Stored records
################

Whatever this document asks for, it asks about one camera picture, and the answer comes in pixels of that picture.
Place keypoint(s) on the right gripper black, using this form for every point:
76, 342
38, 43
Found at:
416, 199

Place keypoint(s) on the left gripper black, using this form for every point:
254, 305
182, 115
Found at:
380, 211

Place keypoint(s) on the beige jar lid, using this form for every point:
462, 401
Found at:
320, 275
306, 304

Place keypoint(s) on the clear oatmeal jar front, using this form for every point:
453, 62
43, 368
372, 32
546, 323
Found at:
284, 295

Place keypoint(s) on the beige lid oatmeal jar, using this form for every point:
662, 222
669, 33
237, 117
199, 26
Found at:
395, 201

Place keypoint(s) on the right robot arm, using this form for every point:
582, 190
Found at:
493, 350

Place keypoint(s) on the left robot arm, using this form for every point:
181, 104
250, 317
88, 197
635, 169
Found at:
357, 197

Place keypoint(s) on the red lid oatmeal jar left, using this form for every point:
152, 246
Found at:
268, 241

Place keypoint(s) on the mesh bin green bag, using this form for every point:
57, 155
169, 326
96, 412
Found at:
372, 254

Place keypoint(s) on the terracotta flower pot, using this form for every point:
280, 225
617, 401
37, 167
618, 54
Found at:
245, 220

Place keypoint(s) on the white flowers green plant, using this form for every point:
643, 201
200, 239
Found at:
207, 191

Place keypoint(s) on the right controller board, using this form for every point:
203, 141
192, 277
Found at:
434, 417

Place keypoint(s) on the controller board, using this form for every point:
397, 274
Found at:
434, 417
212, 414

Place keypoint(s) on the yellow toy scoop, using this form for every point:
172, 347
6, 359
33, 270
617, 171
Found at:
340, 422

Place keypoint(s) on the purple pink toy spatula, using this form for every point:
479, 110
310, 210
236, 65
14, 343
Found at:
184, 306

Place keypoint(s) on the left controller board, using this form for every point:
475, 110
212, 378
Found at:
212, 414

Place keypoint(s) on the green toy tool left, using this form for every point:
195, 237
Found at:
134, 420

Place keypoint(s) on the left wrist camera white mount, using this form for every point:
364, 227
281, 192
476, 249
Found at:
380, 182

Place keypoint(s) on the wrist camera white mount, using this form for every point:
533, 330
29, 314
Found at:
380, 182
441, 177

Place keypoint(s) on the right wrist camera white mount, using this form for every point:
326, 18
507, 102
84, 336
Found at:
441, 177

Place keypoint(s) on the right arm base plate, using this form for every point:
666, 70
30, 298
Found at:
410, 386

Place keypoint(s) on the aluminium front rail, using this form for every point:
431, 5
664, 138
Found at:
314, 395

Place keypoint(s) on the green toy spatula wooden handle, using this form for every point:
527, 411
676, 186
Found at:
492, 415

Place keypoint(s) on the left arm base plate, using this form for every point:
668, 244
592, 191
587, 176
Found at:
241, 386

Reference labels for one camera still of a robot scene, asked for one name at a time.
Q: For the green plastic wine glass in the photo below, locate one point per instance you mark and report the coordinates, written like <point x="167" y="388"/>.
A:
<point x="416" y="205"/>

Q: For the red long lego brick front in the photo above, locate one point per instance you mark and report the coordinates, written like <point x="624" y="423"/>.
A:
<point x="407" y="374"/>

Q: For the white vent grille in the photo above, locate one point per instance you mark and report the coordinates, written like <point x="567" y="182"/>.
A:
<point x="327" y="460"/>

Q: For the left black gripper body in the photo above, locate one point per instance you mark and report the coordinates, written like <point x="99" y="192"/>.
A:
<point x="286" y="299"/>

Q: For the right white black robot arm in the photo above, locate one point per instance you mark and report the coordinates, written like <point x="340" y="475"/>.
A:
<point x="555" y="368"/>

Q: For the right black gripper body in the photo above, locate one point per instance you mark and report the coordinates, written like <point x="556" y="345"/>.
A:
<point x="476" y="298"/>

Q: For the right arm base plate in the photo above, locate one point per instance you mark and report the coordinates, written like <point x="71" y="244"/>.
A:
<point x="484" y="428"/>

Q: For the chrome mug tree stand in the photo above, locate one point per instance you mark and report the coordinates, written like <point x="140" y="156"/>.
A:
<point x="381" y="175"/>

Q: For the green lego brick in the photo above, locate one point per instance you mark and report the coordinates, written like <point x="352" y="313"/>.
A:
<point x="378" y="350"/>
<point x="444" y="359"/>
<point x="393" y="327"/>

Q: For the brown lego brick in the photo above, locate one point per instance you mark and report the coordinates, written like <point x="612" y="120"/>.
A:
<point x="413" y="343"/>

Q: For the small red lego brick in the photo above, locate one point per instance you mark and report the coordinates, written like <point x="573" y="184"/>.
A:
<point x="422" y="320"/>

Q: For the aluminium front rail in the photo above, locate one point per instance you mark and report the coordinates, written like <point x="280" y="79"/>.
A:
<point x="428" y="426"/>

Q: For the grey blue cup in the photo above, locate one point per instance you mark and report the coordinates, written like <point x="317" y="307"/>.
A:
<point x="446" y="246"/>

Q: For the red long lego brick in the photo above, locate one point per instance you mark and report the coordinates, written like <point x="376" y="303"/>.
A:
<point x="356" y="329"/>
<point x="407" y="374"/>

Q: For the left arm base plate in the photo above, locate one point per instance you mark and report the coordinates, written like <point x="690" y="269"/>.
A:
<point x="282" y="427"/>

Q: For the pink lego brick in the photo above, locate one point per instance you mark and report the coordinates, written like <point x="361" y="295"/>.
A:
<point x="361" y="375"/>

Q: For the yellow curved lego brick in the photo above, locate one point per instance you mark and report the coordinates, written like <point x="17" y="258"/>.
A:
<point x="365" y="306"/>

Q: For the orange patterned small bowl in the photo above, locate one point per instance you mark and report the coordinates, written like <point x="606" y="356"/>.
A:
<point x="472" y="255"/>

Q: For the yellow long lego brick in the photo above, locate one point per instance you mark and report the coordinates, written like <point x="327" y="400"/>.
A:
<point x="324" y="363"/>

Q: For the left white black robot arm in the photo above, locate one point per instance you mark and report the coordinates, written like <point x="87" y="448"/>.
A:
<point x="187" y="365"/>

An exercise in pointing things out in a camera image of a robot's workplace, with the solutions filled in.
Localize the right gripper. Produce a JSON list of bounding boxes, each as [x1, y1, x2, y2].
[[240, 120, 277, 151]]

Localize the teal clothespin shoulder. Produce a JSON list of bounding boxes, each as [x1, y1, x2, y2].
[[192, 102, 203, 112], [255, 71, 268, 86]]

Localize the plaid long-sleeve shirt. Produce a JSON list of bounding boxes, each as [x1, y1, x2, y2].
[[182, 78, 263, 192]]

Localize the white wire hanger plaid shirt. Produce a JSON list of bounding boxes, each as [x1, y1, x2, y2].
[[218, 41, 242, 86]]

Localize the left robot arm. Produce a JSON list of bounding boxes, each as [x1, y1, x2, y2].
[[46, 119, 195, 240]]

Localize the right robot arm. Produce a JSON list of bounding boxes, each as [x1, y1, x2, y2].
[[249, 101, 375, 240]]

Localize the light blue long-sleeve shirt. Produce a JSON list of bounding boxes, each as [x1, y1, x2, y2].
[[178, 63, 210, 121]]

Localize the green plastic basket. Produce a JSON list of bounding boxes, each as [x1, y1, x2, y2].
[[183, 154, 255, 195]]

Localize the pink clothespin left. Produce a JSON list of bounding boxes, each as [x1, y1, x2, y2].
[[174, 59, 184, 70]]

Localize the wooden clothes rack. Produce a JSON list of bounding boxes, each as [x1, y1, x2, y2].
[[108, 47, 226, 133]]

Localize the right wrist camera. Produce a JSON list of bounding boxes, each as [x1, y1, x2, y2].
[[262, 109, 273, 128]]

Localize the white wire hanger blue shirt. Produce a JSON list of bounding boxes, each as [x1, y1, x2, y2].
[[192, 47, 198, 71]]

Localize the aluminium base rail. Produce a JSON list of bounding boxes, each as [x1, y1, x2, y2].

################

• **ACTIVITY**:
All of the data above should be transcribed exactly.

• **RESULT FOR THIS TASK**:
Whatever this document asks for, it asks about one camera picture, and the answer comes in pixels of that picture.
Place keypoint(s) on the right gripper black, using this form for every point:
76, 342
38, 43
Found at:
416, 199

Place keypoint(s) on the left gripper black, using this form for every point:
254, 305
182, 115
Found at:
380, 211

Place keypoint(s) on the beige jar lid, using this form for every point:
462, 401
Found at:
320, 275
306, 304

Place keypoint(s) on the clear oatmeal jar front, using this form for every point:
453, 62
43, 368
372, 32
546, 323
Found at:
284, 295

Place keypoint(s) on the beige lid oatmeal jar, using this form for every point:
662, 222
669, 33
237, 117
199, 26
Found at:
395, 201

Place keypoint(s) on the right robot arm, using this form for every point:
582, 190
Found at:
493, 350

Place keypoint(s) on the left robot arm, using this form for every point:
181, 104
250, 317
88, 197
635, 169
Found at:
357, 197

Place keypoint(s) on the red lid oatmeal jar left, using this form for every point:
152, 246
Found at:
268, 241

Place keypoint(s) on the mesh bin green bag, using this form for every point:
57, 155
169, 326
96, 412
Found at:
372, 254

Place keypoint(s) on the terracotta flower pot, using this form for every point:
280, 225
617, 401
37, 167
618, 54
Found at:
245, 220

Place keypoint(s) on the white flowers green plant, using this form for every point:
643, 201
200, 239
Found at:
207, 191

Place keypoint(s) on the right controller board, using this form for every point:
203, 141
192, 277
Found at:
434, 417

Place keypoint(s) on the controller board, using this form for every point:
397, 274
Found at:
434, 417
212, 414

Place keypoint(s) on the yellow toy scoop, using this form for every point:
172, 347
6, 359
33, 270
617, 171
Found at:
340, 422

Place keypoint(s) on the purple pink toy spatula, using this form for every point:
479, 110
310, 210
236, 65
14, 343
Found at:
184, 306

Place keypoint(s) on the left controller board, using this form for every point:
475, 110
212, 378
Found at:
212, 414

Place keypoint(s) on the green toy tool left, using this form for every point:
195, 237
Found at:
134, 420

Place keypoint(s) on the left wrist camera white mount, using this form for every point:
364, 227
281, 192
476, 249
Found at:
380, 182

Place keypoint(s) on the wrist camera white mount, using this form for every point:
533, 330
29, 314
Found at:
380, 182
441, 177

Place keypoint(s) on the right wrist camera white mount, using this form for every point:
326, 18
507, 102
84, 336
Found at:
441, 177

Place keypoint(s) on the right arm base plate, using this form for every point:
666, 70
30, 298
Found at:
410, 386

Place keypoint(s) on the aluminium front rail, using this form for every point:
431, 5
664, 138
Found at:
314, 395

Place keypoint(s) on the green toy spatula wooden handle, using this form for every point:
527, 411
676, 186
Found at:
492, 415

Place keypoint(s) on the left arm base plate, using this form for every point:
668, 244
592, 191
587, 176
Found at:
241, 386

Reference labels for one camera still of a robot scene, asked for one name at a time.
Q: For the green plastic wine glass in the photo below, locate one point per instance you mark and report the coordinates, written like <point x="167" y="388"/>.
A:
<point x="416" y="205"/>

Q: For the red long lego brick front in the photo above, locate one point per instance you mark and report the coordinates, written like <point x="624" y="423"/>.
A:
<point x="407" y="374"/>

Q: For the white vent grille in the photo above, locate one point per instance you mark and report the coordinates, written like <point x="567" y="182"/>.
A:
<point x="327" y="460"/>

Q: For the left black gripper body in the photo above, locate one point per instance you mark and report the coordinates, written like <point x="99" y="192"/>.
A:
<point x="286" y="299"/>

Q: For the right white black robot arm in the photo above, locate one point per instance you mark and report the coordinates, written like <point x="340" y="475"/>.
A:
<point x="555" y="368"/>

Q: For the right black gripper body in the photo above, locate one point per instance you mark and report the coordinates, written like <point x="556" y="345"/>.
A:
<point x="476" y="298"/>

Q: For the right arm base plate in the photo above, locate one point per instance you mark and report the coordinates, written like <point x="71" y="244"/>.
A:
<point x="484" y="428"/>

Q: For the chrome mug tree stand in the photo above, locate one point per instance you mark and report the coordinates, written like <point x="140" y="156"/>.
A:
<point x="381" y="175"/>

Q: For the green lego brick in the photo above, locate one point per instance you mark and report the coordinates, written like <point x="352" y="313"/>.
A:
<point x="378" y="350"/>
<point x="444" y="359"/>
<point x="393" y="327"/>

Q: For the brown lego brick in the photo above, locate one point per instance you mark and report the coordinates, written like <point x="612" y="120"/>.
A:
<point x="413" y="343"/>

Q: For the small red lego brick in the photo above, locate one point per instance you mark and report the coordinates, written like <point x="573" y="184"/>.
A:
<point x="422" y="320"/>

Q: For the aluminium front rail in the photo above, locate one point per instance you mark and report the coordinates, written like <point x="280" y="79"/>.
A:
<point x="428" y="426"/>

Q: For the grey blue cup in the photo above, locate one point per instance you mark and report the coordinates, written like <point x="317" y="307"/>.
A:
<point x="446" y="246"/>

Q: For the red long lego brick in the photo above, locate one point per instance you mark and report the coordinates, written like <point x="376" y="303"/>.
A:
<point x="356" y="329"/>
<point x="407" y="374"/>

Q: For the left arm base plate in the photo above, locate one point per instance you mark and report the coordinates, written like <point x="690" y="269"/>.
A:
<point x="282" y="427"/>

Q: For the pink lego brick in the photo above, locate one point per instance you mark and report the coordinates, written like <point x="361" y="295"/>.
A:
<point x="361" y="375"/>

Q: For the yellow curved lego brick in the photo above, locate one point per instance you mark and report the coordinates, written like <point x="17" y="258"/>.
A:
<point x="365" y="306"/>

Q: For the orange patterned small bowl in the photo above, locate one point per instance you mark and report the coordinates, written like <point x="606" y="356"/>.
A:
<point x="472" y="255"/>

Q: For the yellow long lego brick in the photo above, locate one point per instance you mark and report the coordinates, written like <point x="327" y="400"/>.
A:
<point x="324" y="363"/>

Q: For the left white black robot arm in the photo above, locate one point per instance you mark and report the coordinates, written like <point x="87" y="448"/>.
A:
<point x="187" y="365"/>

An exercise in pointing things out in a camera image of a robot's workplace, with the solutions filled in.
Localize the right gripper. Produce a JSON list of bounding boxes, each as [x1, y1, x2, y2].
[[240, 120, 277, 151]]

Localize the teal clothespin shoulder. Produce a JSON list of bounding boxes, each as [x1, y1, x2, y2].
[[192, 102, 203, 112], [255, 71, 268, 86]]

Localize the plaid long-sleeve shirt. Produce a JSON list of bounding boxes, each as [x1, y1, x2, y2].
[[182, 78, 263, 192]]

Localize the white wire hanger plaid shirt. Produce a JSON list of bounding boxes, each as [x1, y1, x2, y2].
[[218, 41, 242, 86]]

Localize the left robot arm. Produce a JSON list of bounding boxes, each as [x1, y1, x2, y2].
[[46, 119, 195, 240]]

Localize the right robot arm. Produce a JSON list of bounding boxes, each as [x1, y1, x2, y2].
[[249, 101, 375, 240]]

Localize the light blue long-sleeve shirt. Produce a JSON list of bounding boxes, each as [x1, y1, x2, y2].
[[178, 63, 210, 121]]

Localize the green plastic basket. Produce a JSON list of bounding boxes, each as [x1, y1, x2, y2].
[[183, 154, 255, 195]]

Localize the pink clothespin left. Produce a JSON list of bounding boxes, each as [x1, y1, x2, y2].
[[174, 59, 184, 70]]

Localize the wooden clothes rack. Produce a JSON list of bounding boxes, each as [x1, y1, x2, y2].
[[108, 47, 226, 133]]

Localize the right wrist camera. Produce a JSON list of bounding boxes, each as [x1, y1, x2, y2].
[[262, 109, 273, 128]]

Localize the white wire hanger blue shirt. Produce a JSON list of bounding boxes, each as [x1, y1, x2, y2].
[[192, 47, 198, 71]]

Localize the aluminium base rail. Produce a JSON list of bounding boxes, each as [x1, y1, x2, y2].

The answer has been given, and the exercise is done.